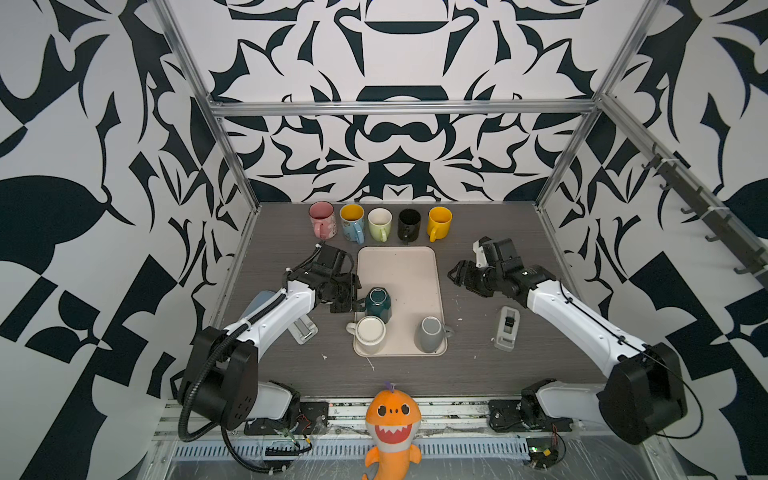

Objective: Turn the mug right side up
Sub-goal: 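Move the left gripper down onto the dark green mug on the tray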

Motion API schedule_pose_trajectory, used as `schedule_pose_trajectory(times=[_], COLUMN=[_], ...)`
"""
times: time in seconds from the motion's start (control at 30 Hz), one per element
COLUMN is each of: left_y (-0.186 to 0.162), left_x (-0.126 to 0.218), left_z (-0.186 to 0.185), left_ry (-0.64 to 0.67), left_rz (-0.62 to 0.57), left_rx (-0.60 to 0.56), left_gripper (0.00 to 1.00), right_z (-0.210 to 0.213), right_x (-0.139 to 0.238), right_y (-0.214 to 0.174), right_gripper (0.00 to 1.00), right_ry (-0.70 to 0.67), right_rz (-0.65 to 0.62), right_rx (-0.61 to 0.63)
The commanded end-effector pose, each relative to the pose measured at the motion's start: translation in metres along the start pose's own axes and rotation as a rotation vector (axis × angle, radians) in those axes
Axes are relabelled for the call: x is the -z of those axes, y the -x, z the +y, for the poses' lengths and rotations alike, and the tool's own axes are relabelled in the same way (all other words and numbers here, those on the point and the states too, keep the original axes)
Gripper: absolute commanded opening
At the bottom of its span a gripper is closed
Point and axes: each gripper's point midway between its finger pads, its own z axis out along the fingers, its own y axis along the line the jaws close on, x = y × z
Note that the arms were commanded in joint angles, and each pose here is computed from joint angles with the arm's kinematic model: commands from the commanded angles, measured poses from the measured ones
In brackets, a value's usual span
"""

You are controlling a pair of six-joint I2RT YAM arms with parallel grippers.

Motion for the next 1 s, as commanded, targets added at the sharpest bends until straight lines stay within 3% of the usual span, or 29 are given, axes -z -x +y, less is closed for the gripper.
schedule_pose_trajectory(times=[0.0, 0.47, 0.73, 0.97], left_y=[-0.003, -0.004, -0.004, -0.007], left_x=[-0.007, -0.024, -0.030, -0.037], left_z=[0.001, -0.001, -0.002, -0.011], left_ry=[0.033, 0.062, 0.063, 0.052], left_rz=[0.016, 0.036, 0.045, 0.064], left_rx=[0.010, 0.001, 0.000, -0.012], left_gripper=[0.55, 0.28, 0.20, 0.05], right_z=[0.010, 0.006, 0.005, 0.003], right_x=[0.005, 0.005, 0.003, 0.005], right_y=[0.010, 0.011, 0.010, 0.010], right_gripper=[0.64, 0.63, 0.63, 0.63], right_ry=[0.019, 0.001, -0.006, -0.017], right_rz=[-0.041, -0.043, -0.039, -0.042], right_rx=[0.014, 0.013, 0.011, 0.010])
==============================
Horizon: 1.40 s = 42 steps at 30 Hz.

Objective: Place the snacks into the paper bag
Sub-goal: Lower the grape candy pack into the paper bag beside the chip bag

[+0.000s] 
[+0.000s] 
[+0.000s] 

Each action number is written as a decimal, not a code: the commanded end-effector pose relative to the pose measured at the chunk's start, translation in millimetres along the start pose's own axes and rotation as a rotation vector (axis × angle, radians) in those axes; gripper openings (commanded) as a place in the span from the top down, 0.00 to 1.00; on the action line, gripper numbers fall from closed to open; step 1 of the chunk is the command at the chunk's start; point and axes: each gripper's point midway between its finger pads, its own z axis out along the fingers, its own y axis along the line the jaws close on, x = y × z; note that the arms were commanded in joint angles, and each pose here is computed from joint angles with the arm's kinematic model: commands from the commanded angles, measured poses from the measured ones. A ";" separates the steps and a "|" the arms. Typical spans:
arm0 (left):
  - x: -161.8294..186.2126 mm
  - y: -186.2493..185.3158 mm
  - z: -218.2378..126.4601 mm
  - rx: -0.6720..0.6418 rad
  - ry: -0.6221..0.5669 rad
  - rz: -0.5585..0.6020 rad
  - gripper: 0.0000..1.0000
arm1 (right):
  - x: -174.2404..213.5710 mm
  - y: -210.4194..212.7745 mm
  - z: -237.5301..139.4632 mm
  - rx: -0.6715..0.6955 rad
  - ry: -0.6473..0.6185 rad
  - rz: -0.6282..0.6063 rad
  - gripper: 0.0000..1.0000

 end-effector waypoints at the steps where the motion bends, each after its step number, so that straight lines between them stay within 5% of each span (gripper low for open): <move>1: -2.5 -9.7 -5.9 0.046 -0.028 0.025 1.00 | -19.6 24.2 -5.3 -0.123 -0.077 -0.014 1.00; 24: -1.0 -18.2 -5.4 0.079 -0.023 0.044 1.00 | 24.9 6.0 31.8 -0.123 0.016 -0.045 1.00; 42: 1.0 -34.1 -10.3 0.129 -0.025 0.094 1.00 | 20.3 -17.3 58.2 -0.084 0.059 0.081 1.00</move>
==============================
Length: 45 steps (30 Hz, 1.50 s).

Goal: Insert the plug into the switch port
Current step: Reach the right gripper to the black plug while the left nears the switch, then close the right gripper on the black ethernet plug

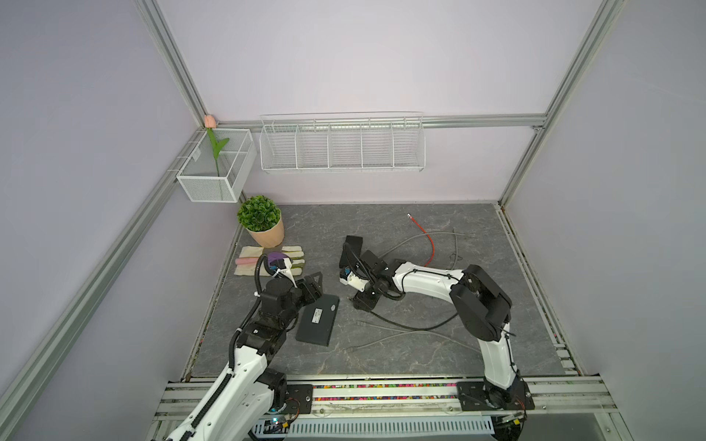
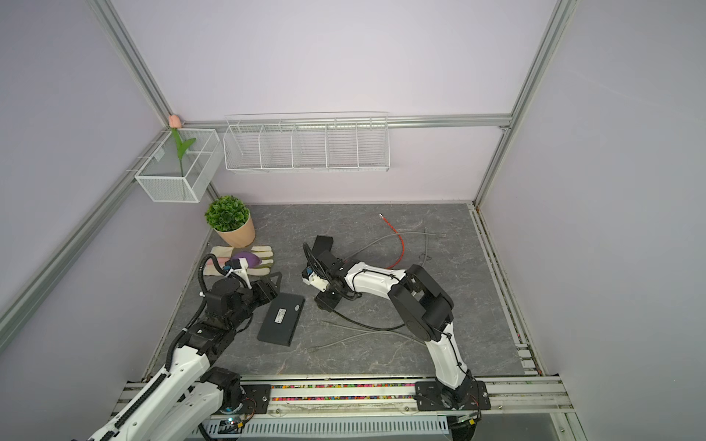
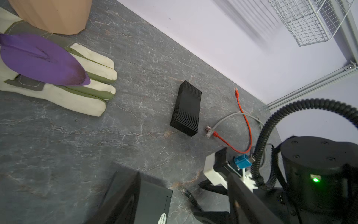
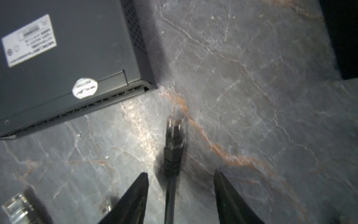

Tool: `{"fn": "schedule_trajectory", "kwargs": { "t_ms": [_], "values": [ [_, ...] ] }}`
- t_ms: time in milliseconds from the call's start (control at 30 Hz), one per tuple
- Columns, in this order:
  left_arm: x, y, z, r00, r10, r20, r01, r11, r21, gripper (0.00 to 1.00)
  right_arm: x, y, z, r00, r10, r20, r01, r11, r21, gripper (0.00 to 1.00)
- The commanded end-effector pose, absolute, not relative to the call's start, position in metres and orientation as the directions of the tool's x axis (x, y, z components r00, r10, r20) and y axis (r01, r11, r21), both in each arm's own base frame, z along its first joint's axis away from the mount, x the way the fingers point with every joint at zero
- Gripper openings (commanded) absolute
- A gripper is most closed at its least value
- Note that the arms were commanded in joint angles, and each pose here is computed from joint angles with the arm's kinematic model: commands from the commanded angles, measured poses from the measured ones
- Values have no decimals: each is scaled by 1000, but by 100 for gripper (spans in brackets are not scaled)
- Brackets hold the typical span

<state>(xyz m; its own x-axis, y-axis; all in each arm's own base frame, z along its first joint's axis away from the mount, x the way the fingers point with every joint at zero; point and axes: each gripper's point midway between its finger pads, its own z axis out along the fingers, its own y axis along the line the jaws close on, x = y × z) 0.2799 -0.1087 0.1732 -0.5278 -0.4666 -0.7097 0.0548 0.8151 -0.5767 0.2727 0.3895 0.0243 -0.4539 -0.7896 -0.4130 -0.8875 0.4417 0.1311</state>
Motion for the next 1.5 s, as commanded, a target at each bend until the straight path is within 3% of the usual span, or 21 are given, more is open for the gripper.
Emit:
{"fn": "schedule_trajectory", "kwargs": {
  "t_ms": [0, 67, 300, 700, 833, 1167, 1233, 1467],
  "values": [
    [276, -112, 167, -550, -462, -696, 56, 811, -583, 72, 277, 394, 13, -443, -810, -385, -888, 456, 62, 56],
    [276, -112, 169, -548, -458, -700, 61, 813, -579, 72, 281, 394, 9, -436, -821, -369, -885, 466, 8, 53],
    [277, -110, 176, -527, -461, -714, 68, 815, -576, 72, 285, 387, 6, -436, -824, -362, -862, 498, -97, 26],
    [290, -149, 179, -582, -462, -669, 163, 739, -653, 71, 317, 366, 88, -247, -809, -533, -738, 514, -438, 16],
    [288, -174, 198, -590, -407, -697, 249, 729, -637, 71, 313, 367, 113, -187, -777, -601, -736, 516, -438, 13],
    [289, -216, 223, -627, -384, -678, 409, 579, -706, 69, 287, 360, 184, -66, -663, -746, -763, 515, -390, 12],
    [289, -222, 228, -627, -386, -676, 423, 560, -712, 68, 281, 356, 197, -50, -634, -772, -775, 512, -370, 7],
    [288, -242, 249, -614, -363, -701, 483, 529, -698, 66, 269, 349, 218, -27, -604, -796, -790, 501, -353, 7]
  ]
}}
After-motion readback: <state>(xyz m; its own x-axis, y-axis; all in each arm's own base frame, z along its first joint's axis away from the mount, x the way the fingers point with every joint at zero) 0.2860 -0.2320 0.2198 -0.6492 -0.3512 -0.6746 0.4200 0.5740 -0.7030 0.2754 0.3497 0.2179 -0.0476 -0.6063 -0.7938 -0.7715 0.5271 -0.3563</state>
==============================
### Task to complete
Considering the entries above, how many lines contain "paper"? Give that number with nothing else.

### Answer for this exercise
2